Machine Learning for Hackers Chapter 3: Naive Bayes Text Classification

I realize I haven’t blogged about the rest of chapter 2 yet. I’ll get back to that, but chapter 3 is on my mind today. If you haven’t seen them yet, IPython notebooks up to chapter 9 are all up in the Github repo. To view them online, you can check the links on this page.

Chapter 3 is about text classification. The authors build a classifier that will identify whether an e-mail is spam or not (“ham”) based on the content of the e-mail’s message. I won’t go into much detail on how the Naive Bayes classifier they use works (beyond what’s evident in the code). The theory is described well in the book and many other places. I’m just going to discuss implementation, assuming you know how the classifier works in theory. The Python code for this project relies heavily on the NLTK (Natural Language Toolkit) package, which is a comprehensive library that includes functions for doing NLP and text analysis, as well as an array of benchmark text corpora to use them on. If you want to go deep into this stuff, two good resources are:

Two versions of the program

I’ve coded up two different versions of this chapter. The first, here, tries to follow the book relatively closely. The general procedure they use is:

  1. Parse and tokenize the e-mails
  2. Create a term-document matrix of the e-mails
  3. Calculate features of the training e-mails using the term-document matrix
  4. Train the classifier on these features
  5. Test the classifier on other sets of spam and ham e-mails

I’m not going to discuss this version in much detail, but you should take a look at the notebook if you’re interested.
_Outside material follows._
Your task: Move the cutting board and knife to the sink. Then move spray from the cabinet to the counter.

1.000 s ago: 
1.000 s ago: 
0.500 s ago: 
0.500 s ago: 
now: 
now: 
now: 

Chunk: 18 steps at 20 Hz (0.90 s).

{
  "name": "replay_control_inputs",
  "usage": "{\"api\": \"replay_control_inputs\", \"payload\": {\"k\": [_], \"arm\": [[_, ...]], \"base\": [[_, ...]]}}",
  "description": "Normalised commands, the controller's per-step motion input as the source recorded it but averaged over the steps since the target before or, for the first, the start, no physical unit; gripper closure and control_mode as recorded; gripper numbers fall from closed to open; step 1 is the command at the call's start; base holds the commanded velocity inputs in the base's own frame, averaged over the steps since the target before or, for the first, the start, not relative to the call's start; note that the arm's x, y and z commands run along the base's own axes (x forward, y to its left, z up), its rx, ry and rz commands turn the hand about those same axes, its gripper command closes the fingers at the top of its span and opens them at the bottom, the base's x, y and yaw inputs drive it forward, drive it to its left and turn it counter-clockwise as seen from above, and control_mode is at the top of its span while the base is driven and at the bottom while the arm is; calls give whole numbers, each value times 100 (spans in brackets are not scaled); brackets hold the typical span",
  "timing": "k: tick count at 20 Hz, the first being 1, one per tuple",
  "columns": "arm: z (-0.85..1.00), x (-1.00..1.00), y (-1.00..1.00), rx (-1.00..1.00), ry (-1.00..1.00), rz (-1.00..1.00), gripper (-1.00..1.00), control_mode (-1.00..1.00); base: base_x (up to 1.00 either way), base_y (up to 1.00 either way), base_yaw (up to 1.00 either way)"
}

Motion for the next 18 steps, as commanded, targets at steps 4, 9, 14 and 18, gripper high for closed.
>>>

Two big takeaways from this are:

  • Python lacks a good term-document matrix tool.** I was surprised to find that NLTK, which has so much functionality including helper functions like FreqDist, doesn’t have a function for making term-document matrices similar to the tdm function in R’s tm package. There is a Python module called textmining (which you can install with pip) that does have a term-document matrix function, but it’s pretty rudimentary. What you’ll see in this chapter is that I’ve coded up a term-document matrix function that uses the one in textmining but adds some bells and whistles, and returns the TDM as a (typically sparse) pandas dataframe.
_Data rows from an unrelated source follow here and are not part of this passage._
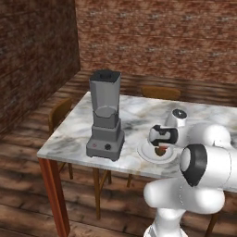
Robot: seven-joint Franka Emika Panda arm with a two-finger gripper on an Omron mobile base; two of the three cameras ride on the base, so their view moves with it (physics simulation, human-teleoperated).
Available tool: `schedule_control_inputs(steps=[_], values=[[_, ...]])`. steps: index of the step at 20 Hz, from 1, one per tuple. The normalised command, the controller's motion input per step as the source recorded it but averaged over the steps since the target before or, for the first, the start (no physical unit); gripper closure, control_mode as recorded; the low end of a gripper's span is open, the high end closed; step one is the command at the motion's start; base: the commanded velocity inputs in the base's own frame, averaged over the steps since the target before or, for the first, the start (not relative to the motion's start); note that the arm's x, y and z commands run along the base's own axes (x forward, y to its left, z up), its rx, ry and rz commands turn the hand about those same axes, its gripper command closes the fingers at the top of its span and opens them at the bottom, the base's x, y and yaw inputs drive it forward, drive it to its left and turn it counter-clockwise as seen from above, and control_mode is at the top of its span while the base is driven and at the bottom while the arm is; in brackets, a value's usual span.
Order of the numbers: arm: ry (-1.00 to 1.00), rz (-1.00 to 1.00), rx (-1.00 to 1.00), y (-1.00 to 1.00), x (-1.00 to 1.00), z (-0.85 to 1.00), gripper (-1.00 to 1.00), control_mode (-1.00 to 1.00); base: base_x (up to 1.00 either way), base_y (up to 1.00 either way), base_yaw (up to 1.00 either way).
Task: Pick the kiwi and apple from the fridge and place them on the plate next to the blender to make a fruit smoothie.
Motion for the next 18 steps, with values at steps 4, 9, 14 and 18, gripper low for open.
schedule_control_inputs(steps=[4, 9, 14, 18], values=[[0.01, 0.14, 0.00, 0.00, 0.07, -0.61, -1.00, -1.00, 0.00, 0.00, 0.00], [0.00, 0.12, 0.00, 0.00, 0.00, -0.39, -1.00, -1.00, 0.00, 0.00, 0.00], [0.00, 0.07, 0.00, 0.00, -0.01, -0.14, -1.00, -1.00, 0.00, 0.00, 0.00], [0.02, 0.02, 0.00, 0.00, -0.32, 0.36, -1.00, -1.00, 0.00, 0.00, 0.00]])
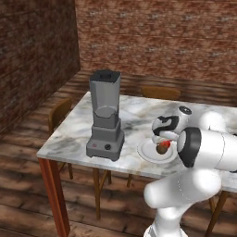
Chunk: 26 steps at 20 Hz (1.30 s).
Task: Pick the kiwi and apple from the fridge and place them on the plate next to the blender to make a fruit smoothie.
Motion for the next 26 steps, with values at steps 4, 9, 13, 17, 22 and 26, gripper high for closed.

  • The authors’ classifier suffers from numerical errors.** The Naive Bayes classifier calcalates the probability that a message is spam by calculating the probability that the message’s terms occur in a spam message. So if the message is just “buy viagra”, and “buy” occurs in 75% of the training spam, and “viagra” occurs in 50% of the training spam, then the classifier assigns this a ‘spam’ probability of .75 * .50 = 37.5%. The problem with this calculation is that there are typically many terms, and the probabilities are often small, so their product can end up smaller than machine precision and underflow to zero. The way around this is to take the sum of the log probabilities (so log(.75) + log(.25)). The authors don’t do this, though, and it’s apparent that they end up with underflow errors. See, for example, the code output on page 89. This is also what leads to them having essentially the same error rates for “hard” ham as they do for “easy” ham in the tables on pages 89 and 92. Once you fix this problem, it turns out the classifier is actually much better for spam and easy ham than it appears in the book, but it’s way worse for hard ham.

I’m going to focus on the second version of the program, though, in the notebook called ch3_nltk.ipynb. You can view it online here.In this version, I use NLTK’s built-in NaiveBayesClassifier function, and avoid creating the TDM (which isn’t really used for much in the original code anyway).
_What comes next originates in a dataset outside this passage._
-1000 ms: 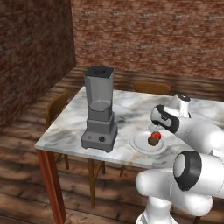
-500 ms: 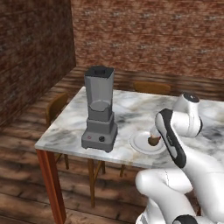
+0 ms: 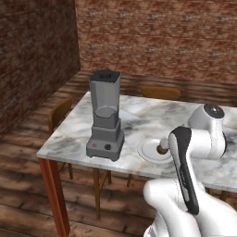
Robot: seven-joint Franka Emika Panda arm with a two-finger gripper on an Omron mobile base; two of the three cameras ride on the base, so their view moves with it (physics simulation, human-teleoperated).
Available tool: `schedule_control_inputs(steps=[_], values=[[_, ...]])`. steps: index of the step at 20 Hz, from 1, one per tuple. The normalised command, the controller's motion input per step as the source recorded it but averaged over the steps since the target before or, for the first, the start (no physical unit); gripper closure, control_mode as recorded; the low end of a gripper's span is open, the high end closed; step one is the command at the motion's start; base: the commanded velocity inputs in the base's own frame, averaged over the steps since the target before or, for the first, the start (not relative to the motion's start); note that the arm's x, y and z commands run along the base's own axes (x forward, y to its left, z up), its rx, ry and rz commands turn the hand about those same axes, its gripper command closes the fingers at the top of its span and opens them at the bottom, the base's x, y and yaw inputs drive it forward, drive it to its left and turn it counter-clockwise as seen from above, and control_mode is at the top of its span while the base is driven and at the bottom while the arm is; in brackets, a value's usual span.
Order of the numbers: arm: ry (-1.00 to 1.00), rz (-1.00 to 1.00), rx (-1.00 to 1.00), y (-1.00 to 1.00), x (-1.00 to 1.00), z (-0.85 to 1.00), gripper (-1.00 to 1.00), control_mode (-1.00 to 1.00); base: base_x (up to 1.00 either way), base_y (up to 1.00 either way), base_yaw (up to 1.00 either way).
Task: Pick the kiwi and apple from the fridge and place them on the plate next to the blender to make a fruit smoothie.
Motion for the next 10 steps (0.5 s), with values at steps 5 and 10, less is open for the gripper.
schedule_control_inputs(steps=[5, 10], values=[[-0.08, -0.04, 0.00, 0.00, -0.11, 0.30, -1.00, -1.00, 0.00, 0.00, 0.00], [-0.01, 0.00, 0.00, 0.00, 0.00, 0.01, -1.00, -1.00, 0.00, 0.00, 0.00]])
Building a Naive Bayes spam classifier with NLTK

I’ll follow the same logic as the program from chapter 3, but I’ll do so with a workflow more suited to NLTK’s functions. So instead of creating a term-document matrix, and building my own Naive Bayes classifier, Ill build a features → label association for each training e-mail, and feed a list of these to NLTK’s NaiveBayesClassifier function.

Extracting word features from the e-mail messages

The program begins with some simple code that loads the e-mail files from the directories, extracts the “message” or body of the e-mail, and loads all those messages into a list. This follows the book’s code pretty closely, and we end up with training and testing lists of spam, easy ham, and hard ham. The training data will be the e-mails in the training directories for spam and easy ham. (So, like in the book, we’re not training on any hard ham.)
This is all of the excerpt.